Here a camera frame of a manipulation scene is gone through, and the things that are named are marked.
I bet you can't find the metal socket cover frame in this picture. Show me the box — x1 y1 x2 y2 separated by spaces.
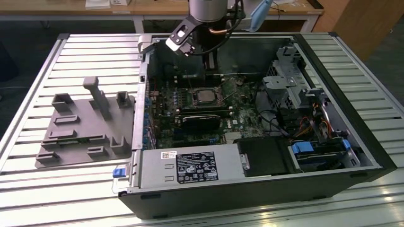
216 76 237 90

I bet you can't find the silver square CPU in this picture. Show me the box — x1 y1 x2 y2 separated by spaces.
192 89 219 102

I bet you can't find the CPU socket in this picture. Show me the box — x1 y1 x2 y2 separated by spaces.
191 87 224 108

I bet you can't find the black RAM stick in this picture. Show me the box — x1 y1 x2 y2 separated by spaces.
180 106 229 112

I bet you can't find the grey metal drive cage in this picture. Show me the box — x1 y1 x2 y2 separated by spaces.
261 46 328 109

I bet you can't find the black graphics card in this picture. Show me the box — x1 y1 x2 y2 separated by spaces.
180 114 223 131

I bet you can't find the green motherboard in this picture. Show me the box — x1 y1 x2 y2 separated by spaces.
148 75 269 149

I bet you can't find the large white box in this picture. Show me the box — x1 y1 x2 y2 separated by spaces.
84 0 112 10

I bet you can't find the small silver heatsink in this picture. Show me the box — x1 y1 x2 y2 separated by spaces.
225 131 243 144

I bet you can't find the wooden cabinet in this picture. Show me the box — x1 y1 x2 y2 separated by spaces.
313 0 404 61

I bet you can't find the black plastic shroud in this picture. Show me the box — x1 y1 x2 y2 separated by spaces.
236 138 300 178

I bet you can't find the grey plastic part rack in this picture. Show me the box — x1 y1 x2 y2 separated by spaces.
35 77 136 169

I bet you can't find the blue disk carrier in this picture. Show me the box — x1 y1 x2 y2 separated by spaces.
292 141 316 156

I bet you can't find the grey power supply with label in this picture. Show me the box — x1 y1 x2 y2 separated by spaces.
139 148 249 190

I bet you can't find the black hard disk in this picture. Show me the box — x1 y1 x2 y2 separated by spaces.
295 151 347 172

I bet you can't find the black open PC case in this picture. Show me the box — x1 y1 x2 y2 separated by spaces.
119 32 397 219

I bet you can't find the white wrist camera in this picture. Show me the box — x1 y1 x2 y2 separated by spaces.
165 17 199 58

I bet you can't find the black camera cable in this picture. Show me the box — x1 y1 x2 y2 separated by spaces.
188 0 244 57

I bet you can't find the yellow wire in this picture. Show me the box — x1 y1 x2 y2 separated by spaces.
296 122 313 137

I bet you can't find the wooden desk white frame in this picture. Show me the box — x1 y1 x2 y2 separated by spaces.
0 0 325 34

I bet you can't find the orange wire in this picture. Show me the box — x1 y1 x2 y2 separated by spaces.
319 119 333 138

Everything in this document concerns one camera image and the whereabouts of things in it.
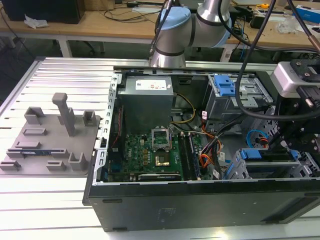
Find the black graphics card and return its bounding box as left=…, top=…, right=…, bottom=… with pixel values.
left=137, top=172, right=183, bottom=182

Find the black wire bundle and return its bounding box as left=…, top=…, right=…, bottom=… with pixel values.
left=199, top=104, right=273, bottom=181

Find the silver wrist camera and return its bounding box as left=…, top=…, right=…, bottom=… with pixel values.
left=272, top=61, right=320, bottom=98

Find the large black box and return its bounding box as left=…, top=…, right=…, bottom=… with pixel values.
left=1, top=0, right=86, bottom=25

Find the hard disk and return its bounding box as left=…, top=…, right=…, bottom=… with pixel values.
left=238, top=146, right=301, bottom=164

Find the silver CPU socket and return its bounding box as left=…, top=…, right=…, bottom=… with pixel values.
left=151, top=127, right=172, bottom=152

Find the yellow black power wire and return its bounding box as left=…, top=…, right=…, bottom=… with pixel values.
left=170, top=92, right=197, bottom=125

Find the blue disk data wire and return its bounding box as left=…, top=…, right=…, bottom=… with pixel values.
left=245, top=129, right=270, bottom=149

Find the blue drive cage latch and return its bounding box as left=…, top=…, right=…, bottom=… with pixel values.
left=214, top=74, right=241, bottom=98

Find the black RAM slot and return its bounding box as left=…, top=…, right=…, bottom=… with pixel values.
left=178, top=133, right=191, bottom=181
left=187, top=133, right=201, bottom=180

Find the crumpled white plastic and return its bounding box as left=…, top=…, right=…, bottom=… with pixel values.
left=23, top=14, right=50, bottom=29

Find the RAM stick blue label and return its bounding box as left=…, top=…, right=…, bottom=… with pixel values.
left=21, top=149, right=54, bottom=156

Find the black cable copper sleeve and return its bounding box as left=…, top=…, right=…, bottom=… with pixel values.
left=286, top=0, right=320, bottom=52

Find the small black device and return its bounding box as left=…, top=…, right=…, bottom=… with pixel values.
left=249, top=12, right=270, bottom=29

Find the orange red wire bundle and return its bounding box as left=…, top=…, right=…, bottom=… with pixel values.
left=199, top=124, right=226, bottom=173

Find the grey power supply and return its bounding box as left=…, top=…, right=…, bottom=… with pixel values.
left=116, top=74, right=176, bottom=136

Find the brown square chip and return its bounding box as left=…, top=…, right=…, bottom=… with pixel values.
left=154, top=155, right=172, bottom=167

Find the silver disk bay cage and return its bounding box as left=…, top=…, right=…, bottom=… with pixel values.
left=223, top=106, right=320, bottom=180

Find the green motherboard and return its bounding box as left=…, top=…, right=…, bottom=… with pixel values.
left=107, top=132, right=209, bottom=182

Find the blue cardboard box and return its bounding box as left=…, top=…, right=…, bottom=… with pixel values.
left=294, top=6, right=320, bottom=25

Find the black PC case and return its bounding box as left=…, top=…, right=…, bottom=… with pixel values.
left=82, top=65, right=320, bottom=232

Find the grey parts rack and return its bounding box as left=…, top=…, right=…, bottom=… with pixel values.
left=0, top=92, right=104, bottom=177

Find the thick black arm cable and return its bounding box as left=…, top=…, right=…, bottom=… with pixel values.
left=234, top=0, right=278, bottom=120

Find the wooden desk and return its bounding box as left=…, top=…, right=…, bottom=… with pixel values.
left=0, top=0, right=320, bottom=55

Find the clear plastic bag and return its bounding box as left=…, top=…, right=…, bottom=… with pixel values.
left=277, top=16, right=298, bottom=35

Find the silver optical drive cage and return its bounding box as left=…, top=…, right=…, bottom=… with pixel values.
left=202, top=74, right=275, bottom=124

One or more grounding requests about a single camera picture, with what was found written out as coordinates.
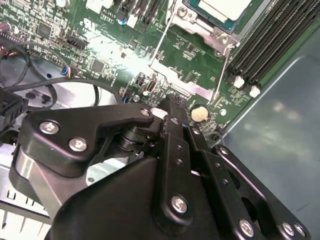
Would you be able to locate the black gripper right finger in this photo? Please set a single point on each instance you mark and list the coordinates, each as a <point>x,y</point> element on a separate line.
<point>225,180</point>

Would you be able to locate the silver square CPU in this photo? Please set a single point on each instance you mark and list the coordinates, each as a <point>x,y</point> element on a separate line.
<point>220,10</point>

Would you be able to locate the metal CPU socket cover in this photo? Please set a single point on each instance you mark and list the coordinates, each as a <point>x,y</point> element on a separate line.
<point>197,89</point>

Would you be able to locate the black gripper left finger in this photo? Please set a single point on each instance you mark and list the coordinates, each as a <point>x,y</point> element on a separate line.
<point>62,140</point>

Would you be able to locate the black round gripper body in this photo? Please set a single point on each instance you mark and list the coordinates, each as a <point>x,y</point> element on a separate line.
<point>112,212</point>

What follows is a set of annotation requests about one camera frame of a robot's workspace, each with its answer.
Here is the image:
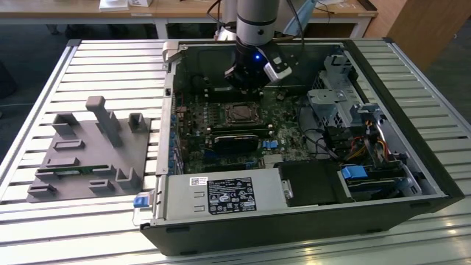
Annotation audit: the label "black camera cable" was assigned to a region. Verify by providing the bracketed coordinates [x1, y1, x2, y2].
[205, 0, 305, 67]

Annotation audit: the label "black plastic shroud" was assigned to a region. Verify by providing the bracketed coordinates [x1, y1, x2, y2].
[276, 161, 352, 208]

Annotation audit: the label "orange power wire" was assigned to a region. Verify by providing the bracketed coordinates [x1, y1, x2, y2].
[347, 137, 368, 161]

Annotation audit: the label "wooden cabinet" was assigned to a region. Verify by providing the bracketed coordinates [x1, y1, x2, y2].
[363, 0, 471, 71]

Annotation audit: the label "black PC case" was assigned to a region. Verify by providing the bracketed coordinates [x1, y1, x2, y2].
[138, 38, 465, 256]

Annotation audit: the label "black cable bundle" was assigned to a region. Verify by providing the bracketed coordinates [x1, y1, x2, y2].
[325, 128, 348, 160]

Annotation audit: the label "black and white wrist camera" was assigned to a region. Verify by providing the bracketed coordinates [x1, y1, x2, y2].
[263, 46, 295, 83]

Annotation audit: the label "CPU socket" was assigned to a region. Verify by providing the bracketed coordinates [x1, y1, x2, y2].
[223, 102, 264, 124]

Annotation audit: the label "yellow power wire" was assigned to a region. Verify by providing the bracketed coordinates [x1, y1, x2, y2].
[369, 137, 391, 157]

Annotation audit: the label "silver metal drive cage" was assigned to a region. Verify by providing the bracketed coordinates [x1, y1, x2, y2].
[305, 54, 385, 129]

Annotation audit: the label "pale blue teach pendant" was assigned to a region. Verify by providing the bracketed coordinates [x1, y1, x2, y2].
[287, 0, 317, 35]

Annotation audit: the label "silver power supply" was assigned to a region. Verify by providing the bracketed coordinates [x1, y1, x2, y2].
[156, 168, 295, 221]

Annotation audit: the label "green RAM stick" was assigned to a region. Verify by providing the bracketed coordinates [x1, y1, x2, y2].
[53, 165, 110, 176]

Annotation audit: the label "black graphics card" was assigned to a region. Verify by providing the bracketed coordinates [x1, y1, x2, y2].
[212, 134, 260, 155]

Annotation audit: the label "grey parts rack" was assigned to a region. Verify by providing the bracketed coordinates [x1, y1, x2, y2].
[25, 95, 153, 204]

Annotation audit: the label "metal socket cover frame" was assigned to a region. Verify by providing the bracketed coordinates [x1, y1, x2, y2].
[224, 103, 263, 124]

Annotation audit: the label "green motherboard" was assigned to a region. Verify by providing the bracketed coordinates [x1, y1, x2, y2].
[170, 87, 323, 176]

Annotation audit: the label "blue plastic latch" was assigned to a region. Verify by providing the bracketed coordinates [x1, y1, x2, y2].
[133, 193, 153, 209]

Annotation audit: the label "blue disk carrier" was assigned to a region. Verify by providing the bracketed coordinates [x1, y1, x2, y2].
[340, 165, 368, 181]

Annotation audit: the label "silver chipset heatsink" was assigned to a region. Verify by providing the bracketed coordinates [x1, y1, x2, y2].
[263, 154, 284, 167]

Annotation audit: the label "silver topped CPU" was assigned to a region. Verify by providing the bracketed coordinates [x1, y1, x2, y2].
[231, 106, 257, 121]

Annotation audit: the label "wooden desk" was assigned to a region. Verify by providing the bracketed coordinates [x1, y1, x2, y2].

* [AIM OF THE EXERCISE]: Look above for the line with "<point>197,89</point>"; retype exactly that line, every line after it up to the line with "<point>62,140</point>", and that line too, nothing else.

* [RESPONSE]:
<point>197,89</point>

Would you be able to locate the black gripper left finger in this photo? Please set a single point on each instance you mark and list the coordinates, each as a <point>x,y</point> element on a separate line.
<point>62,140</point>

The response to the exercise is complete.